When asked about other ways they’d like to receive a bonus besides cash, stock or 401(k), employees’ top answer (cited by 30% of workers surveyed) was a paid-for vacation. Flex time and additional time off came in at 20% and 18%, respectively. McMullen says workers wanting more time off is great news for employers because the reward isn’t too difficult to accommodate.

“Paid time off is not an incremental cost to an organization,” McMullen says. “If you can balance the workload while that person’s gone, it’s not a bad strategy for rewarding employees.”

McMullen says employers may be surprised to learn professional development opportunities also ranked high on the list of desired employee rewards. Roughly 21% of employees said they’d like more international assignments, and 11% said they’d like to be able to take sabbaticals. International assignments give employees the opportunity to expand their professional network and experience, something McMullen says is highly desirable in the business world.

“We find career development opportunities are the reason people either stay or leave a company,” McMullen says. “It tends to be among the most important retention tools.”

While the term “sabbatical” is more familiar in an academic setting, around 10-15% of companies use it as a retention tool, according to McMullen. College professors use it to take extended periods of time off from teaching to work on personal projects within their field of study. In the business community, the term usually refers to an extended vacation, but employees are certainly welcome to pursue personal interests — or nothing at all, McMullen says.
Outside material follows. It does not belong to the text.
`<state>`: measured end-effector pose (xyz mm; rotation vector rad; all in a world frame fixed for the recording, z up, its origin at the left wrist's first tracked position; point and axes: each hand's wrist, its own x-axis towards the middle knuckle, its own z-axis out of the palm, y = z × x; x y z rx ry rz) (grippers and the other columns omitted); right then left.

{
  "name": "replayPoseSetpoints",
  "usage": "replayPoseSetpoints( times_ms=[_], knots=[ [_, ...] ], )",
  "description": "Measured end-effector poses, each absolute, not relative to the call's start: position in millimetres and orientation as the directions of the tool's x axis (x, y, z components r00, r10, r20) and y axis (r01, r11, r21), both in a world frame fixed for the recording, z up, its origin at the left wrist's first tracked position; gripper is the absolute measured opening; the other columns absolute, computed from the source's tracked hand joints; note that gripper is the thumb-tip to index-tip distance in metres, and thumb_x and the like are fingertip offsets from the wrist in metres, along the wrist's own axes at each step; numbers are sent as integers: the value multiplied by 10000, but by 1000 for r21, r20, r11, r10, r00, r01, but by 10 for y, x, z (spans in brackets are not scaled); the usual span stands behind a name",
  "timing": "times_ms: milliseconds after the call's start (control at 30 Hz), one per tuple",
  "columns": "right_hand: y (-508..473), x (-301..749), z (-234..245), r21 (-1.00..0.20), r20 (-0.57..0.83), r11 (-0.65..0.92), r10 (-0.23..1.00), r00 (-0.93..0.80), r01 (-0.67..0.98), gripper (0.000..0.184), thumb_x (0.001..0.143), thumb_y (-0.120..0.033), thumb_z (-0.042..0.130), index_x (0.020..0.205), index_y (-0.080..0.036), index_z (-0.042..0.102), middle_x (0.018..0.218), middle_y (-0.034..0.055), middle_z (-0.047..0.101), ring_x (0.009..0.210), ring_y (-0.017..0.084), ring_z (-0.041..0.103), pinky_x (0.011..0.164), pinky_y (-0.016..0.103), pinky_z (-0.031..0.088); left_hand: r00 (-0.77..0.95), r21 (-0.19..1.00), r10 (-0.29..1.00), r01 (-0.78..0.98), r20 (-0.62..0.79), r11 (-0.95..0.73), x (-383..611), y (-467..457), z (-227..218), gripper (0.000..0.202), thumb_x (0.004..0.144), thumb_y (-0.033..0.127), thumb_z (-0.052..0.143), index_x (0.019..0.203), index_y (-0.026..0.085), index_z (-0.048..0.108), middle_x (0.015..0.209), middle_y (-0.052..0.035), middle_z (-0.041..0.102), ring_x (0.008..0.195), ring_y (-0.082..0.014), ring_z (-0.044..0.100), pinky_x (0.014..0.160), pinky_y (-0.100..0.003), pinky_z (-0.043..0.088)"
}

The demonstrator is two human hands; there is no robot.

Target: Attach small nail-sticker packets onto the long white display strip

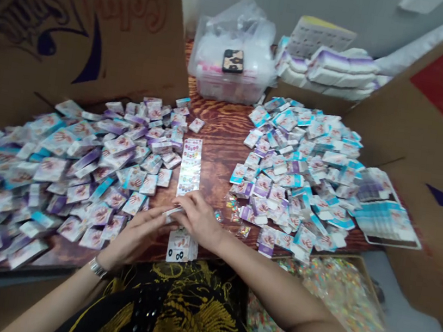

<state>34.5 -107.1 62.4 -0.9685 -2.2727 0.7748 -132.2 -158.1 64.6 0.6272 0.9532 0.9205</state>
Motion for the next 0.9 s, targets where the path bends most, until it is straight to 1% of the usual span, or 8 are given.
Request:
replayPoseSetpoints(
  times_ms=[167, 300, 433, 533, 600, 667, 767, 900],
  knots=[
    [-1024, 518, 616, -772, 126, 431, 824, -552, 468, 126, 869, -274, 571, 963, -190, 576, 879, 32, 598, 834, 163, 565, 738, 278, 450, 265, 945, 913, -17, -311, 327, -1202, -1497, 567, 323, 845, 336, 541, 1116, 194, 437, 887, -49, 661, 787, -175, 651, 766, -345, 515],
    [-998, 809, 607, -766, 107, 427, 822, -559, 481, 104, 908, -245, 502, 874, -180, 576, 833, 31, 595, 806, 155, 551, 715, 258, 419, 349, 965, 913, 219, -213, 142, -1039, -1263, 479, 300, 886, 309, 457, 1150, 195, 370, 755, -17, 633, 704, -177, 644, 681, -335, 516],
    [-828, 1226, 574, -684, 59, 418, 849, -525, 598, 140, 922, -256, 458, 848, -177, 547, 832, 44, 582, 785, 167, 534, 703, 277, 411, 541, 933, 840, 322, -40, -162, -788, -683, 470, 389, 896, 253, 431, 1274, 201, 355, 1024, -81, 629, 931, -193, 610, 810, -353, 489],
    [-617, 1464, 523, -594, -34, 412, 845, -534, 691, 143, 916, -256, 451, 832, -177, 535, 832, 50, 571, 779, 176, 529, 708, 296, 420, 654, 759, 748, 429, 113, -490, -485, -157, 394, 397, 886, 150, 382, 1276, 218, 412, 1298, -109, 493, 1180, -221, 467, 976, -413, 388],
    [-489, 1554, 499, -545, -49, 438, 835, -548, 715, 127, 906, -246, 464, 829, -178, 539, 869, 61, 579, 845, 190, 535, 765, 321, 426, 757, 551, 652, 528, 40, -646, -285, 123, 299, 440, 851, 151, 457, 1279, 249, 432, 1435, -93, 343, 1275, -273, 347, 984, -454, 367],
    [-409, 1635, 500, -529, -12, 477, 823, -568, 702, 121, 899, -246, 473, 831, -182, 549, 943, 77, 592, 944, 207, 529, 840, 349, 418, 797, 429, 602, 563, -55, -706, -155, 304, 206, 475, 840, 146, 479, 1296, 261, 413, 1478, -80, 270, 1302, -284, 299, 963, -444, 384],
    [-413, 1845, 502, -561, 82, 452, 864, -497, 693, 137, 917, -272, 443, 900, -196, 556, 1063, 86, 598, 1030, 212, 526, 891, 367, 414, 790, 386, 608, 586, -78, -712, -139, 409, 128, 426, 867, 103, 392, 1274, 224, 423, 1483, -96, 257, 1286, -282, 311, 953, -455, 380],
    [-517, 2185, 285, -489, 255, 250, 957, -137, 836, 164, 905, -313, 456, 901, -186, 560, 1192, 138, 553, 1160, 270, 463, 967, 459, 355, 786, 377, 616, 588, -59, -715, -257, 400, 95, 301, 885, 96, 341, 1109, 187, 521, 1461, -99, 302, 1266, -292, 317, 944, -467, 378]
  ],
)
“Sabbaticals give employees time to relax and recharge. I think organizations struggling with ways to engage talent found sabbaticals can be an effective tool,” McMullen says. “The perceived value of the reward is much greater than the actual cost — it’s just additional time off.”

Whether your organization doles out cash or extended holidays, employees can be confident the practice isn’t going out of style.

“At a minimum, bonuses clarify what’s important for the organization and reinforces it by rewarding employees,” McMullen says.